R-package/vignettes/ndarrayAndSymbolTutorial.Rmd - mxnet-test - Git at Google

 MXNet R Tutorial on NDArray and Symbol
 ======================================

 This vignette gives a general overview of MXNet"s R package.  MXNet contains a
 mixed flavor of elements to bake flexible and efficient
 applications. There are two major concepts introduced in this tutorial.

 * [NDArray](#ndarray-numpy-style-tensor-computations-on-cpus-and-gpus)
   offers matrix and tensor computations on both CPU and GPU, with automatic
   parallelization
 * [Symbol](#symbol-and-automatic-differentiation) makes defining a neural
   network extremely easy, and provides automatic differentiation.

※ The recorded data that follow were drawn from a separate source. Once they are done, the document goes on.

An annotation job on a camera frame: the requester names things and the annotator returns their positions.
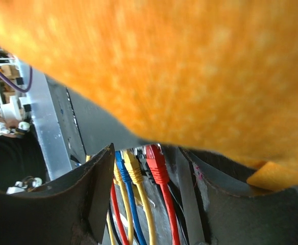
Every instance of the red ethernet cable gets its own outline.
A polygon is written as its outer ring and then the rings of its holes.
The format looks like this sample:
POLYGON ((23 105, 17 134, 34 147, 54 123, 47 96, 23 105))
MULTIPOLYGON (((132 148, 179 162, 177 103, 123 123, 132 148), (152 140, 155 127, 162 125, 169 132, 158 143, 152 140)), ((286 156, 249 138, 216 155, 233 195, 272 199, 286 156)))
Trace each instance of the red ethernet cable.
POLYGON ((167 186, 167 183, 169 182, 169 176, 165 164, 165 158, 162 155, 160 149, 154 144, 146 145, 145 150, 148 166, 154 176, 155 182, 160 185, 163 192, 163 197, 169 217, 170 229, 173 237, 173 245, 180 245, 181 243, 174 205, 167 186))
POLYGON ((127 235, 125 233, 124 226, 123 226, 122 220, 120 218, 120 214, 119 214, 119 208, 118 208, 118 203, 117 203, 117 198, 116 198, 114 182, 113 182, 112 188, 110 190, 110 197, 112 199, 113 210, 114 210, 114 213, 115 213, 117 226, 118 226, 118 229, 119 229, 120 236, 122 238, 123 245, 129 245, 129 240, 128 240, 127 235))

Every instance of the blue cable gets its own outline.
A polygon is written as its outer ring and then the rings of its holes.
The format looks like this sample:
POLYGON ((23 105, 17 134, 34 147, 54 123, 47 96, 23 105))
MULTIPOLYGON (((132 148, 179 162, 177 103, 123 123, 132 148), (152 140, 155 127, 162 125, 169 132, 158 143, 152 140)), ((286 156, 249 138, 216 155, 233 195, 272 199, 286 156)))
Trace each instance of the blue cable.
POLYGON ((129 202, 131 206, 131 213, 134 221, 134 229, 138 235, 140 245, 147 245, 140 226, 140 220, 137 212, 137 206, 135 204, 131 177, 124 165, 124 160, 122 159, 121 153, 119 151, 115 152, 115 158, 116 158, 116 165, 120 171, 120 174, 122 175, 122 180, 125 183, 125 186, 127 188, 129 202))

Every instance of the orange cloth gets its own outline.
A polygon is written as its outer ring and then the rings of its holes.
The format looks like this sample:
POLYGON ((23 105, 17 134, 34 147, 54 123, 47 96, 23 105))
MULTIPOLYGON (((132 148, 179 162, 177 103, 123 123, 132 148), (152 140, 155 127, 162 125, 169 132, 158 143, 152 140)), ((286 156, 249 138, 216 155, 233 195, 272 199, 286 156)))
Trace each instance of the orange cloth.
POLYGON ((0 46, 140 137, 298 170, 298 0, 0 0, 0 46))
POLYGON ((298 170, 268 162, 250 176, 247 182, 265 189, 280 190, 298 185, 298 170))

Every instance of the purple wire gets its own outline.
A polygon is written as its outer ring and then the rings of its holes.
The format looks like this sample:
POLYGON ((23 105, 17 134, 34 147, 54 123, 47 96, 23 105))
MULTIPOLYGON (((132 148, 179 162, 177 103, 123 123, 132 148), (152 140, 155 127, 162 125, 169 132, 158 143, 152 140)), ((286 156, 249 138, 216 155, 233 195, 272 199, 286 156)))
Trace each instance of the purple wire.
POLYGON ((29 75, 29 83, 26 89, 22 89, 20 87, 18 87, 17 85, 15 85, 14 83, 12 83, 7 77, 5 77, 5 75, 3 73, 0 72, 0 78, 7 83, 10 87, 14 88, 17 91, 20 91, 22 93, 26 93, 29 92, 31 85, 32 85, 32 67, 30 66, 30 75, 29 75))

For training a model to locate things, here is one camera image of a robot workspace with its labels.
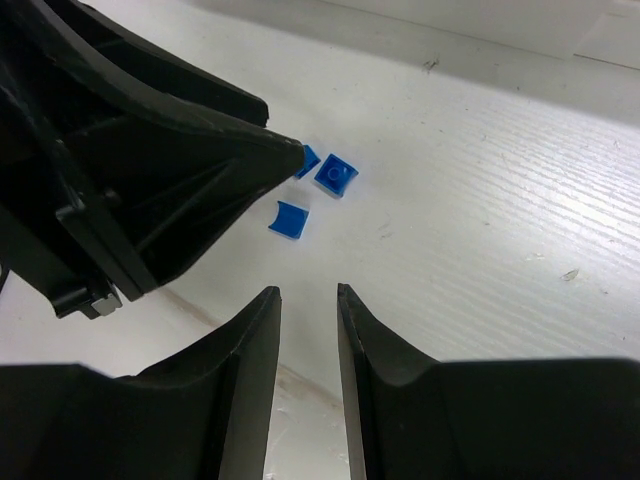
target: blue block
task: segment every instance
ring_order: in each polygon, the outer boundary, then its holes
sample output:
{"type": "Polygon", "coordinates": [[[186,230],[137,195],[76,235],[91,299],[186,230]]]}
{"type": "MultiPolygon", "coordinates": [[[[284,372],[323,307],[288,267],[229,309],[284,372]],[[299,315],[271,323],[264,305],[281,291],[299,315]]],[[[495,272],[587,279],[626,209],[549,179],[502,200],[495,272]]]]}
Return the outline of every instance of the blue block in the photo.
{"type": "Polygon", "coordinates": [[[320,158],[316,155],[309,145],[304,146],[304,167],[296,172],[294,177],[302,178],[320,163],[320,158]]]}
{"type": "Polygon", "coordinates": [[[309,212],[285,202],[278,202],[278,216],[269,225],[274,232],[297,240],[302,235],[309,212]]]}
{"type": "Polygon", "coordinates": [[[316,182],[342,197],[347,185],[356,175],[358,175],[358,171],[355,168],[331,154],[316,174],[316,182]]]}

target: white wall
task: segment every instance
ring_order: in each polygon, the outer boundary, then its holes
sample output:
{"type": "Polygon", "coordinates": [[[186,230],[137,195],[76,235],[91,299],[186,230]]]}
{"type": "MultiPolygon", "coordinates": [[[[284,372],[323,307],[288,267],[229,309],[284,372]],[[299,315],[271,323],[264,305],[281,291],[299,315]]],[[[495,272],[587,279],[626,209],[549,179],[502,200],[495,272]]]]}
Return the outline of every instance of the white wall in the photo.
{"type": "Polygon", "coordinates": [[[576,53],[640,69],[640,0],[616,0],[576,53]]]}
{"type": "Polygon", "coordinates": [[[569,58],[611,0],[327,0],[523,48],[569,58]]]}

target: black bracket
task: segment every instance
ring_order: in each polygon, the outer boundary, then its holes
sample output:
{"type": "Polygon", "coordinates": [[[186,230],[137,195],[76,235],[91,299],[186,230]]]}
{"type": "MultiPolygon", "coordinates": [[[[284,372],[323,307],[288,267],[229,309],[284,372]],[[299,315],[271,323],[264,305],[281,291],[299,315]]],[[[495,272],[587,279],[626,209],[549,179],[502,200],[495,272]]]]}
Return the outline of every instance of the black bracket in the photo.
{"type": "Polygon", "coordinates": [[[75,0],[0,0],[0,258],[60,317],[170,282],[303,165],[267,118],[75,0]]]}

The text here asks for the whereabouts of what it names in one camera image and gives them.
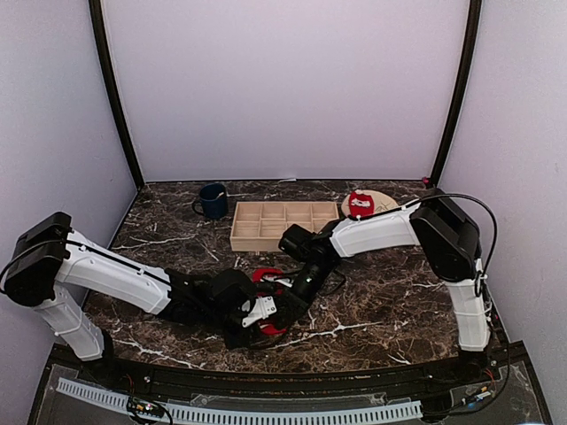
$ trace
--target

 ## NDArray: Vectorized tensor computations on CPUs and GPUs

 `NDArray` is the basic vectorized operation unit in MXNet for matrix and tensor computations.
 Users can perform usual calculations as on R"s array, but with two additional features:

 1.  **multiple devices**: all operations can be run on various devices including
 CPU and GPU
 2. **automatic parallelization**: all operations are automatically executed in
    parallel with each other

 ### Create and Initialization

 Let"s create `NDArray` on either GPU or CPU

 ```{r}
 require(mxnet)
 a <- mx.nd.zeros(c(2, 3)) # create a 2-by-3 matrix on cpu
 b <- mx.nd.zeros(c(2, 3), mx.cpu()) # create a 2-by-3 matrix on cpu
 # c <- mx.nd.zeros(c(2, 3), mx.gpu(0)) # create a 2-by-3 matrix on gpu 0, if you have CUA enabled.
 ```

 As a side note, normally for CUDA enabled devices, the device id of GPU starts from 0.
 So that is why we passed in 0 to GPU id. We can also initialize an `NDArray` object in various ways:

 ```{r}
 a <- mx.nd.ones(c(4, 4))
 b <- mx.rnorm(c(4, 5))
 c <- mx.nd.array(1:5)
 ```

 To check the numbers in an `NDArray`, we can simply run

 ```{r}
 a <- mx.nd.ones(c(2, 3))
 b <- as.array(a)
 class(b)
 b
 ```

 ### Basic Operations

 #### Elemental-wise operations

 You can perform elemental-wise operations on `NDArray` objects:

 ```{r}
 a <- mx.nd.ones(c(2, 4)) * 2
 b <- mx.nd.ones(c(2, 4)) / 8
 as.array(a)
 as.array(b)
 c <- a + b
 as.array(c)
 d <- c / a - 5
 as.array(d)
 ```

 If two `NDArray`s sit on different devices, we need to explicitly move them
 into the same one. For instance:

 ```{r, eval=FALSE}
 a <- mx.nd.ones(c(2, 3)) * 2
 b <- mx.nd.ones(c(2, 3), mx.gpu()) / 8
 c <- mx.nd.copyto(a, mx.gpu()) * b
 as.array(c)
 ```

 #### Load and Save

 You can save a list of `NDArray` object to your disk with `mx.nd.save`:

 ```{r}
 a <- mx.nd.ones(c(2, 3))
 mx.nd.save(a, "temp.ndarray")
 ```

 You can also load it back easily:

 ```{r}
 a <- mx.nd.load("temp.ndarray")
 as.array(a[[1]])
 ```

 In case you want to save data to the distributed file system such as S3 and HDFS,
 we can directly save to and load from them. For example:

 ```{r,eval=FALSE}
 mx.nd.save(list(a), "s3://mybucket/mydata.bin")
 mx.nd.save(list(a), "hdfs///users/myname/mydata.bin")
 ```

 ### Automatic Parallelization

 `NDArray` can automatically execute operations in parallel. It is desirable when we
 use multiple resources such as CPU, GPU cards, and CPU-to-GPU memory bandwidth.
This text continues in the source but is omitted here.